Wednesday 27 June 2012

A magical wedding in Bali - Day 3 (June 6, 2012)

Elora and Rajiv entring the temple for blessings 
The final day of the wedding was in the temple where they went to take the blessings of the local priest. We all had to wear the local kebaya sarong and a sash. I decided to rent it, which was a wrong idea, as everyone in Indonesia seems to be of size 1 or 2. With great difficulty, I found one outfit that fit me and I was thankful for being spared shopping at this last minute. We all got ready and went to two temples where they did ceremonies and blessed the couple.  The temples were very simple, green and peaceful.  Some of the offerings near the alter were made using sprite bottles and people were wearing shoes and smoking inside the temple. They had two roasted pigs on a skewer as an offering to the Gods. Ritualistically, it felt wrong to wear shoes and allow smoking and meat in a temple but spiritually, the place felt very clean and content. I felt that the Indonesians might have altered some of the Hindu rituals (or may be they are right and we altered it in India) but they were really dedicated people.  Every home has a beautiful temple as a part of the premises. Most of the hotels and homes have Ganesha at the entrance. I love the way they retained the beauty and elegance of the ritual. After the ceremony, we walked over to the dinner area.
Balinese dancers post temple blessings 
In an open area, they created a huge circular arch of intricate bamboo weaves for dinner seating. We entered the arch, and sat down on the floor on the mats that was laid on both sides of a long table running below the circle of the arch. Food was served on banana leaves and was covered with banana leaves. As we uncovered the top set of banana leaves, we saw that the food was served community style where the rice was in one continuous motion in the middle surrounded by various dishes. All of us dug into it and had the most amazing conversations. Post dinner, there was Balinese dance and puppetry in a small theater across the street from the dinner area. There was also some gambling that you played with shells and not money. 

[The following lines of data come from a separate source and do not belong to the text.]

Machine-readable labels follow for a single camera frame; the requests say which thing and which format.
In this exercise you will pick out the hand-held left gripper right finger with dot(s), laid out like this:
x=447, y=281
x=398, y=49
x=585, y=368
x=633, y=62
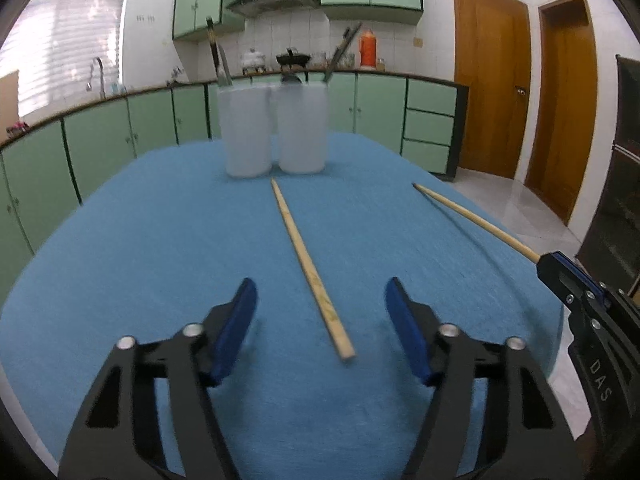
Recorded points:
x=407, y=330

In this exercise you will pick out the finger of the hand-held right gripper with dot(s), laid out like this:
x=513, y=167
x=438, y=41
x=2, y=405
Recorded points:
x=562, y=277

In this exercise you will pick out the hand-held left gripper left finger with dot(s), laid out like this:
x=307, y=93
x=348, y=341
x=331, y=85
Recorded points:
x=237, y=325

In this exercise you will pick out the wooden chopstick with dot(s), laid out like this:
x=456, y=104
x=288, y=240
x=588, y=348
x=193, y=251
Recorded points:
x=310, y=270
x=475, y=222

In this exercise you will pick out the white plastic cup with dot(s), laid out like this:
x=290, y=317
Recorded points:
x=301, y=130
x=245, y=132

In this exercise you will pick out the black chopstick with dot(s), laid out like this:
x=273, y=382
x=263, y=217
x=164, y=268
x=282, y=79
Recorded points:
x=350, y=40
x=340, y=50
x=212, y=45

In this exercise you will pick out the blue tablecloth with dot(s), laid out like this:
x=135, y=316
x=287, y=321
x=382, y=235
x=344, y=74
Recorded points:
x=150, y=240

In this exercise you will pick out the wooden door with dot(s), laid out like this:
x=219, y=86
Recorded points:
x=565, y=110
x=492, y=80

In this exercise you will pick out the green lower kitchen cabinets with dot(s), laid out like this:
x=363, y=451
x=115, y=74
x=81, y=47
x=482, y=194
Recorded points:
x=150, y=120

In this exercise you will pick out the silver metal spoon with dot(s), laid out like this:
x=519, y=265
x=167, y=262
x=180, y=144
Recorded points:
x=227, y=72

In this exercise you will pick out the small kettle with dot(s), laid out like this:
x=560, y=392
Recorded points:
x=176, y=75

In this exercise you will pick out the white cooking pot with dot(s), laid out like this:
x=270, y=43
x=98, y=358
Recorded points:
x=252, y=62

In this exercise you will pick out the black wok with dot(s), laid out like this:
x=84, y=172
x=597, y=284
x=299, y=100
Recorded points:
x=292, y=59

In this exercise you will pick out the orange thermos flask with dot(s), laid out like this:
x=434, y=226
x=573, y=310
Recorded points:
x=367, y=50

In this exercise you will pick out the chrome kitchen faucet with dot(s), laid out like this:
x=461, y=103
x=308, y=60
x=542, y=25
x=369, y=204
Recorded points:
x=97, y=70

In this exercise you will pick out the small red object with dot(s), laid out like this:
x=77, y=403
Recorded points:
x=16, y=128

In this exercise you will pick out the cardboard box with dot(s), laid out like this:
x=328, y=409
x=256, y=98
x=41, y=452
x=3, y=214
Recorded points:
x=9, y=100

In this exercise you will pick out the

Me and Shilo in the clothes we dared to wear with flat chappals
What was amazing to me was that EVERY aspect of the wedding, be it the locations or how the food was served to the trashcans … everything was recycled or natural. The ceremony was not trying to adopt “green” principals.. it was “being green” in the way it existed. No one was trying hard to be ecologically correct, they just were so .. naturally. That is what I love about Bali. From something temporary as the little baskets they weave to carry the flowers for the offering to the permanent structures of homes, it is filled with perfection and beauty.  No one is being taught design or ecology or even religion. They are everything that you need to be .. naturally. May be I enjoyed only the privileged hospitality where it SEEM like everything was natural but even if that were so, I can say that I have not found that same sense in the most elaborate homes in India. Bali made me feel at home, with myself, with nature and with the natural order of the world that exists around me. And the wedding was a magical vehicle that encompassed what Bali was about in the most beautiful way.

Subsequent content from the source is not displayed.